Required work
Return the full listing, keeping every line exactly as it is.
↓↓↓
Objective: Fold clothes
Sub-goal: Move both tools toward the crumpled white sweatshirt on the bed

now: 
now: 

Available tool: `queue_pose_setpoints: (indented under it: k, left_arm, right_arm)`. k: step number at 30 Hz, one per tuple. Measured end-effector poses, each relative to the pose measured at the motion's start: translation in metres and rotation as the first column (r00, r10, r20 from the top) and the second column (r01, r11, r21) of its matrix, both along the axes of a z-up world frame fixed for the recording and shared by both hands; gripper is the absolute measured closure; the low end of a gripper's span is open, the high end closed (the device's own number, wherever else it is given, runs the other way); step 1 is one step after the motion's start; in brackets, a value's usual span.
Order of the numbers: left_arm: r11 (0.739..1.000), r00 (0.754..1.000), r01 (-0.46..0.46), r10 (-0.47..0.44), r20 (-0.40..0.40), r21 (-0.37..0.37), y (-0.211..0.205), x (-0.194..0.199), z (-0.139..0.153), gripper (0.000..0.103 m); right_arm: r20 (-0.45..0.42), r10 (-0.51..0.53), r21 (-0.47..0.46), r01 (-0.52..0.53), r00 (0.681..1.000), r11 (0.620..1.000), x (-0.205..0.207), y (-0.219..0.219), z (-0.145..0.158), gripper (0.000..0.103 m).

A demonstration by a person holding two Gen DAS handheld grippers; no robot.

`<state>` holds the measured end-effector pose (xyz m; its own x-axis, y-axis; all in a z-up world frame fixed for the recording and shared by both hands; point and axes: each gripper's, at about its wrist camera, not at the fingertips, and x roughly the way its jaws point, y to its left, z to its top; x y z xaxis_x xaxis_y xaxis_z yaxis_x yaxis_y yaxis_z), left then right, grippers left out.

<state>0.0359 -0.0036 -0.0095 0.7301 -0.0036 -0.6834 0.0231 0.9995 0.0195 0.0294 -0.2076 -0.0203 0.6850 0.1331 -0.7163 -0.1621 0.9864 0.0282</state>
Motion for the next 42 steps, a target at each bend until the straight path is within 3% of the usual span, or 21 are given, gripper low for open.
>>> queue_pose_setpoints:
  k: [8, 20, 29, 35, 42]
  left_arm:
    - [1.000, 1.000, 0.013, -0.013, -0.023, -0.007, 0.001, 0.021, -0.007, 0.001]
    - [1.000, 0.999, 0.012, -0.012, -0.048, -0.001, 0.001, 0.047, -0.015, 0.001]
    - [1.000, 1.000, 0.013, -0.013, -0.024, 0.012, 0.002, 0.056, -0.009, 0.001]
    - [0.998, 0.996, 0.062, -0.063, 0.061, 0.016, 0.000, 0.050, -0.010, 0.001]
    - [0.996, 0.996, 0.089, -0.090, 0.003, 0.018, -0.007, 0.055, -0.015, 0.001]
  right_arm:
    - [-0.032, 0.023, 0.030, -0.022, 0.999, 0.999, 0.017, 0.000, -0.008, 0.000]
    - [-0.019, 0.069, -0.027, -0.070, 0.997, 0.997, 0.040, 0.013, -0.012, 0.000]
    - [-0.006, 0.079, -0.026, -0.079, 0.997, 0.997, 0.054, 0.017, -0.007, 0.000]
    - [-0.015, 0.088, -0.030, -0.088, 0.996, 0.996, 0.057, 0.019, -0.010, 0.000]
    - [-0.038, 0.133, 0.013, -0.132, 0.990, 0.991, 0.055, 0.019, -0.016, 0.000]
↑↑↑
Response area
Objective: Fold clothes
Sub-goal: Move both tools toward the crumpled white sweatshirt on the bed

now: 
now: 

Available tool: `queue_pose_setpoints: (indented under it: k, left_arm, right_arm)`. k: step number at 30 Hz, one per tuple. Measured end-effector poses, each relative to the pose measured at the motion's start: translation in metres and rotation as the first column (r00, r10, r20 from the top) and the second column (r01, r11, r21) of its matrix, both along the axes of a z-up world frame fixed for the recording and shared by both hands; gripper is the absolute measured closure; the low end of a gripper's span is open, the high end closed (the device's own number, wherever else it is given, runs the other way); step 1 is one step after the motion's start; in brackets, a value's usual span.
Order of the numbers: left_arm: r11 (0.739..1.000), r00 (0.754..1.000), r01 (-0.46..0.46), r10 (-0.47..0.44), r20 (-0.40..0.40), r21 (-0.37..0.37), y (-0.211..0.205), x (-0.194..0.199), z (-0.139..0.153), gripper (0.000..0.103 m); right_arm: r20 (-0.45..0.42), r10 (-0.51..0.53), r21 (-0.47..0.46), r01 (-0.52..0.53), r00 (0.681..1.000), r11 (0.620..1.000), x (-0.205..0.207), y (-0.219..0.219), z (-0.145..0.158), gripper (0.000..0.103 m).

A demonstration by a person holding two Gen DAS handheld grippers; no robot.

`<state>` holds the measured end-effector pose (xyz m; its own x-axis, y-axis; all in a z-up world frame fixed for the recording and shared by both hands; point and axes: each gripper's, at about its wrist camera, not at the fingertips, and x roughly the way its jaws point, y to its left, z to its top; x y z xaxis_x xaxis_y xaxis_z yaxis_x yaxis_y yaxis_z), left then right, grippers left out.

<state>0.0359 -0.0036 -0.0095 0.7301 -0.0036 -0.6834 0.0231 0.9995 0.0195 0.0294 -0.2076 -0.0203 0.6850 0.1331 -0.7163 -0.1621 0.9864 0.0282</state>
Motion for the next 42 steps, a target at each bend until the straight path is within 3% of the usual span, or 21 are given, gripper low for open.
>>> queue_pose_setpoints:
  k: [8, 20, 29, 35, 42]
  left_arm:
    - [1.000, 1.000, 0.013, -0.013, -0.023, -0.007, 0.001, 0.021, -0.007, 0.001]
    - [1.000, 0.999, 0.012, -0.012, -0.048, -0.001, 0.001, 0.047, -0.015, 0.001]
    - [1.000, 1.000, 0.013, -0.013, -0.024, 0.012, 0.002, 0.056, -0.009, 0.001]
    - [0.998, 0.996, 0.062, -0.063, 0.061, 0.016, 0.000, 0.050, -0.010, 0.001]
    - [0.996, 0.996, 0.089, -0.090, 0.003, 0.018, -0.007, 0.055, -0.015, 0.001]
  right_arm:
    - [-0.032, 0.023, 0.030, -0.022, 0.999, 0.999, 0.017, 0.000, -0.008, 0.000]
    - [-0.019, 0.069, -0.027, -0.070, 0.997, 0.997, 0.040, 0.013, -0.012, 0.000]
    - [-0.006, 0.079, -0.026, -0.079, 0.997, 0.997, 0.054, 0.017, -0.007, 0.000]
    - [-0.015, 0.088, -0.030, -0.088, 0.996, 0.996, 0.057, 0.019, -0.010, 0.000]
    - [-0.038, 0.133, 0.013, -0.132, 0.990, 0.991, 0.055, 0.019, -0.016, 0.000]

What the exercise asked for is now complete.